The American Family Association is campaigning against "Daniel" as a mockery of Christianity, but series creator Jack Kenny blithely insists in every interview that there's no mockery intended. He told the TV critics last summer, "I recognize there are going to be people who have an issue with a gay man writing about Jesus. I'm not making fun of Jesus. I never want to poke fun at religion or at Jesus. These characters are very spiritual people. They believe in God, they believe in Christ as their savior, and I think that's wonderful." Perhaps we've got the show all wrong: it's Kenny who's the amusingly clueless sidekick.

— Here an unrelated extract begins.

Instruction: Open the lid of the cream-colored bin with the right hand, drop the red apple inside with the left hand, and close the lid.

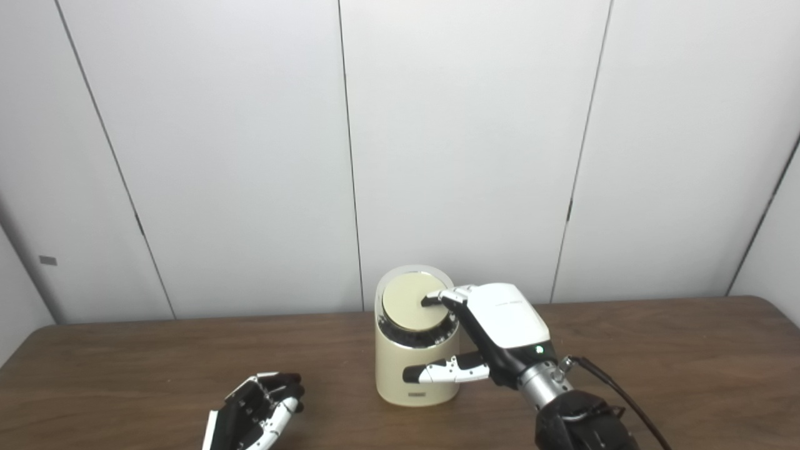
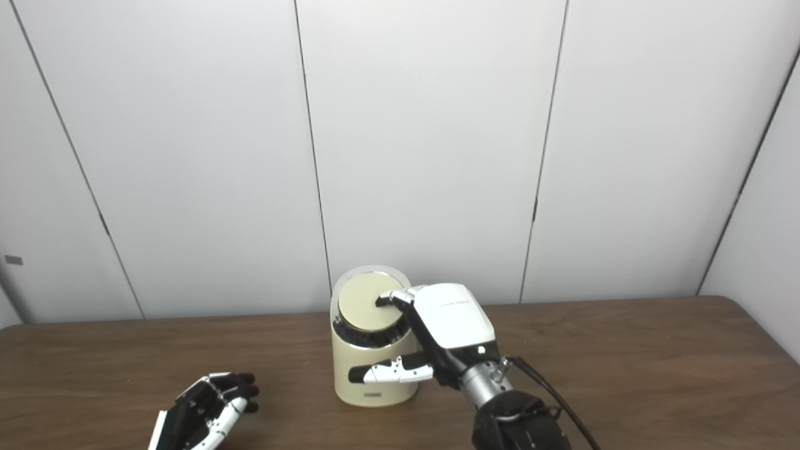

Perhaps the most puzzling response to the series is the Episcopalian officials who are coming to the show's defense. The Episcopal Diocese of Washington put up a supportive weblog called the "Blog of Daniel" boosting the show. After Kenny wrote in to thank them for their support, they begged Kenny to join his "life partner" in signing up.
The AFA is right that this show is anti-Christian, in the most fundamental way. It mocks God, and the Word of God, period. Daniel's sermon before credits roll in the premiere begins, "Temptation. Is it really a bad thing? I don't think so." He concludes, "if temptation corners us, maybe we shouldn't beat ourselves up for giving into it. And maybe we shouldn't ask for forgiveness from a church, or God, or from Jesus, or from anyone, until we can first learn to forgive ourselves."
That's not Christianity. That's the gospel of Hollywood.
The most serious mockery in the show is the Jesus character. It's not that he's unlikable. It's just that he's clearly not God. He tells Daniel He doesn't know the future: "Hey, I'm not a fortune teller." He sees the lesbians through the window, chuckles and says "Boy, you never know, do ya?"
Some have tried to say this Jesus is just a ghost in Daniel's druggy dreams, but Kenny insists he's the real Jesus, having a personal relationship with the minister. This matches Kenny's comment that he believes in Jesus - not as God, but as a cool dude: "I think he was a great teacher and a wonderful philosopher." He says he's in "Catholic recovery" and is exploring Buddhism instead.
The difference here, as "entertainment" emanates from the dens of "spirituality" in hot-tub Hollywood, is that no one will be making that wacky dramedy about the Buddhists or the Muslims any time soon. Only that sickening apple-pie thing called Christianity gets singled out as a comedic PR stunt. But it's not bigotry.